Work instructions :: Exact copy, pictures excluded: write out every line below.

Records shown ::
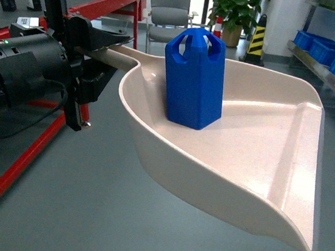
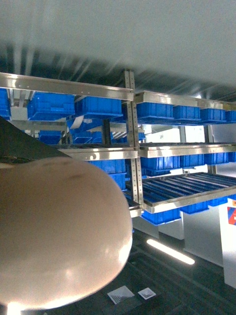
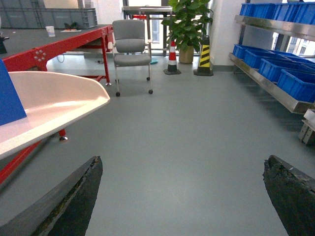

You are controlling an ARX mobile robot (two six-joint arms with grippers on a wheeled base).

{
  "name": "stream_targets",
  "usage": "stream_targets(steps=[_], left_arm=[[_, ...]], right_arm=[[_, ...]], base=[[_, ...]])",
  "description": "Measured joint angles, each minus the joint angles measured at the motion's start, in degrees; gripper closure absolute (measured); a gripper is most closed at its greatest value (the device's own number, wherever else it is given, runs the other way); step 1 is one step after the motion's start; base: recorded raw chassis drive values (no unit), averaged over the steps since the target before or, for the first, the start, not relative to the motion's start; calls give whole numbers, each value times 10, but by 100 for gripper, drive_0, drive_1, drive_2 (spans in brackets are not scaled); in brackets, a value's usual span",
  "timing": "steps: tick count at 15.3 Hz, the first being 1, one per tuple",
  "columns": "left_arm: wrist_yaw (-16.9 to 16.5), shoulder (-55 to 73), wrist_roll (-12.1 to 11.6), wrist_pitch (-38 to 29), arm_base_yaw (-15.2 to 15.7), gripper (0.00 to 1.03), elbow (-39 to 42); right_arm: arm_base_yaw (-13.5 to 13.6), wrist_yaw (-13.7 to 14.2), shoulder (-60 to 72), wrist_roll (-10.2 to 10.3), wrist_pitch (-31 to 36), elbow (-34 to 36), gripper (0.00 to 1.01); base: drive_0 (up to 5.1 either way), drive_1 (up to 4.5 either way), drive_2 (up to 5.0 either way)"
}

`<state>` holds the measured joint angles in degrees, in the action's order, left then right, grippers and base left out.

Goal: Place part in tray to right shelf

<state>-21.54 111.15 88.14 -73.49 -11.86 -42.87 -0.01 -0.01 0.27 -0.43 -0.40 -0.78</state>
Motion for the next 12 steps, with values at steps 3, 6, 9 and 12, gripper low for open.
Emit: stream_targets(steps=[3,6,9,12], left_arm=[[0,0,0,0,1,88,0],[-1,0,0,0,1,88,0],[1,0,0,-2,1,88,0],[-2,0,1,0,1,88,0]], right_arm=[[0,0,0,0,1,0,3],[0,0,0,0,0,0,3],[0,0,0,0,3,0,3],[0,0,0,0,2,0,3]], base=[[8,430,-414],[0,423,-423],[-5,418,-427],[-8,415,-431]])
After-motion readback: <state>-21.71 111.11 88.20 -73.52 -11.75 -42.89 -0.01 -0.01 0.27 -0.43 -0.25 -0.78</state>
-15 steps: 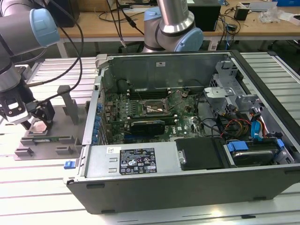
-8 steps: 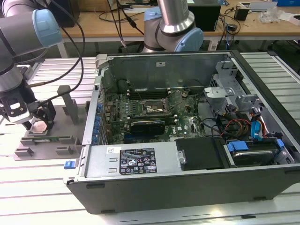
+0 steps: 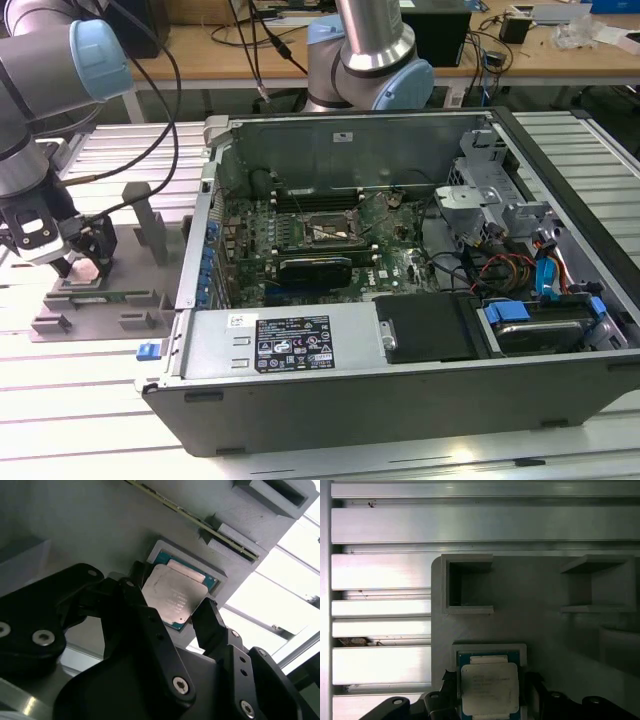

The answer ::
You are controlling an ARX mobile robot (two six-joint arms with grippers on a wheeled base).

{
  "name": "stream_targets",
  "usage": "stream_targets(steps=[_], left_arm=[[_, ...]], right_arm=[[_, ...]], base=[[_, ...]])",
  "description": "Measured joint angles, each minus the joint angles measured at the motion's start, in degrees; gripper closure absolute (measured); a gripper is most closed at its greatest value (the device's own number, wherever else it is given, runs the other way); step 1 is one step after the motion's start; base: recorded raw chassis drive values (no unit), averaged over the steps since the target before or, for the first, the start, not relative to the motion's start; calls give whole numbers, each value times 10, but by 100 for gripper, drive_0, drive_1, drive_2 (spans in brackets are not scaled); in brackets, a value's usual span",
  "timing": "steps: tick count at 15.3 Hz, the first being 1, one per tuple",
  "columns": "left_arm: wrist_yaw (-16.9 to 16.5), shoulder (-55 to 73), wrist_roll (-12.1 to 11.6), wrist_pitch (-38 to 29), arm_base_yaw (-15.2 to 15.7), gripper (0.00 to 1.03), elbow (-39 to 42); right_arm: arm_base_yaw (-13.5 to 13.6), wrist_yaw (-13.7 to 14.2), shoulder (-60 to 72), wrist_roll (-10.2 to 10.3), wrist_pitch (-31 to 36), elbow (-34 to 36), gripper (0.00 to 1.01); base: drive_0 (up to 5.1 either way), drive_1 (up to 4.5 either way), drive_2 (up to 5.0 either way)"
}

`<state>` holds the measured joint angles in degrees, in the action's order, left then right, grippers and base left out.

Goal: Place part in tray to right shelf

<state>-21.54 111.15 88.14 -73.49 -11.86 -42.87 -0.01 -0.01 0.27 -0.43 -0.40 -0.78</state>
Motion for the next 12 steps, with values at steps 3, 6, 9 and 12, gripper low for open.
Emit: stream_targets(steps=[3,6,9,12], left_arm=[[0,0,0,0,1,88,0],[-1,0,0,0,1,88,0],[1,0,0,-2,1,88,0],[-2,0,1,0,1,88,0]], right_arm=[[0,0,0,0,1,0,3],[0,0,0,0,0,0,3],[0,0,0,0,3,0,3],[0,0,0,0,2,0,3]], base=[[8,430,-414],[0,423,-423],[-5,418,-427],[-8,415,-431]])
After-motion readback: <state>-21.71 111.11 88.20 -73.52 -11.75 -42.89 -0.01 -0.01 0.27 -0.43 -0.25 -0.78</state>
-15 steps: 
-8 steps: 
+0 steps: 

That covers the exercise completely.